When "Innovation" Stops Meaning Anything

There's a word that shows up in almost every brand's marketing deck, website hero section, and press release: innovative. And the more it gets used, the less it means.

Here's the thing about innovation: it has a shelf life. At some point, your differentiator stops being a differentiator. The horse and buggy was revolutionary until the car came along. Once the car existed, you couldn't point to the buggy and call it progress. The market had moved, and the innovation was spent.

Gore-Tex is a perfect example of this in the outdoor industry. When it launched, it genuinely changed the game. Waterproof, breathable fabric felt like wizardry. But that was 40-plus years ago. Today, Gore-Tex isn't innovation. It just is. It's a baseline expectation, and brands that still lead with it as their differentiator are essentially bragging about keeping up.

And honestly? At a certain point, it gets a little cringy. If you have to tell people you're inventive, but your invention is a decade old, the claim starts working against you. Audiences aren't naive. They notice when a brand is coasting on a founding story instead of doing anything new with it. After five years, that story needs to evolve or it becomes a liability.

The brands worth watching don't announce their innovation, they demonstrate it. Full disclosure, I work at VOORMI, so I'm biased, but I think they're a good example of this. The focus is on textile innovation using natural fibers, constantly pushing what those materials can do in ways that matter for performance. That's a differentiator with legs because it's not a single product launch. It's a commitment to keep improving what's possible.

Now contrast that with brands still trying to sell yesterday's breakthrough. It's like trying to sell a Blackberry in an iPhone world. The innovation is dead on arrival because the market has already moved past it. People don't care that it was revolutionary once. They care about what's happening now.

And here's what matters: consumers follow what elite athletes and well-known people are using and buying. Those folks spend their days being different, testing new things, pushing boundaries. Your generic product that's already obsolete isn't going to cut it with them, and if they're not interested, neither is the rest of the market eventually. Sure, perfect your product. But you better already be working on what's next.
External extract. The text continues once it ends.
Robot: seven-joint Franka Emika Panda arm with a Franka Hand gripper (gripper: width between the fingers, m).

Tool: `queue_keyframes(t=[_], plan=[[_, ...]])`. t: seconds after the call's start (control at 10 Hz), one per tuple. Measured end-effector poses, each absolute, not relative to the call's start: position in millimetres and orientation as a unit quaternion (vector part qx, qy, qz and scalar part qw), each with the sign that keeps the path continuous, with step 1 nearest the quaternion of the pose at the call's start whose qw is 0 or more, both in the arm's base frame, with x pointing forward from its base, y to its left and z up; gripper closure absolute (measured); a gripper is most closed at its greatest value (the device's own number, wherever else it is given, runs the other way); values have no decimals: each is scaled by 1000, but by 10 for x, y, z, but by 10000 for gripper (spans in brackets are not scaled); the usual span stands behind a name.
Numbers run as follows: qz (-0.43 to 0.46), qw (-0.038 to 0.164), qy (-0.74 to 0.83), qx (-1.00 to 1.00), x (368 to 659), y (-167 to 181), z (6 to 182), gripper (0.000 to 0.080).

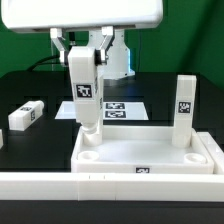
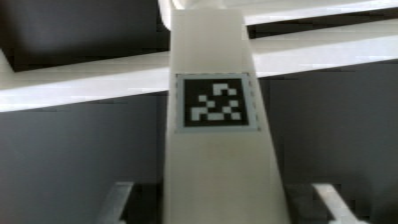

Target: Assemble desk

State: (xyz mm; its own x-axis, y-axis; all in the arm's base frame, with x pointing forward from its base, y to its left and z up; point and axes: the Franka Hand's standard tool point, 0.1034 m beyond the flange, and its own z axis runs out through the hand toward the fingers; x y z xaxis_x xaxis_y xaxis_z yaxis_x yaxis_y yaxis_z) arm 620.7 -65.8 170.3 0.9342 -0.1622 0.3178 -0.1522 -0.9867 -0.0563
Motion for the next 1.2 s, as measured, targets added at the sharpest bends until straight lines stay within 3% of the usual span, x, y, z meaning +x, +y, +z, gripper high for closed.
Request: queue_keyframes(t=[0.3, 0.8, 1.2], plan=[[-164, 16, 79, -983, 6196, -607, 1695, 509], [-173, 42, 87, -980, 6177, 427, 1645, 509], [-203, 33, 82, -975, 6217, 333, 1659, 509]])
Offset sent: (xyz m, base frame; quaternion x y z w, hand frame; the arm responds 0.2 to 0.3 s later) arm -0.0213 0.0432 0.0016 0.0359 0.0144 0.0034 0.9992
So what does that actually look like? It means treating 'what's next' as a standing agenda item, not something you think about when sales start slipping. It means putting budget toward R&D even when the current product is selling fine. The brands that do this well don't wait for a crisis to force evolution. They bake it into how they operate from day one.

Liquid Death is a textbook example. They launched nearly a decade ago with a dead-simple idea: water in a can. Punk aesthetic, aggressive tone, a category they essentially invented. But here's what they didn't do: they didn't spend the next ten years reminding everyone they were first. They kept moving. New products, new collaborations, new ways to make the category interesting. When Liquid Death uses the word innovation, it actually means something, because they've earned it repeatedly. Not just once.

That's the question every brand should ask honestly: when's the last time you actually did something new? Not iterated. Not refreshed the packaging. New. Because if you're still leaning on the same differentiator you launched with, you're not an innovator anymore. You're just a legacy brand that hasn't figured that out yet.

The shelf life of innovation isn't optional. It's physics. The only choice you have is whether you're sprinting toward what's next or clinging to what used to matter. And the market can tell the difference.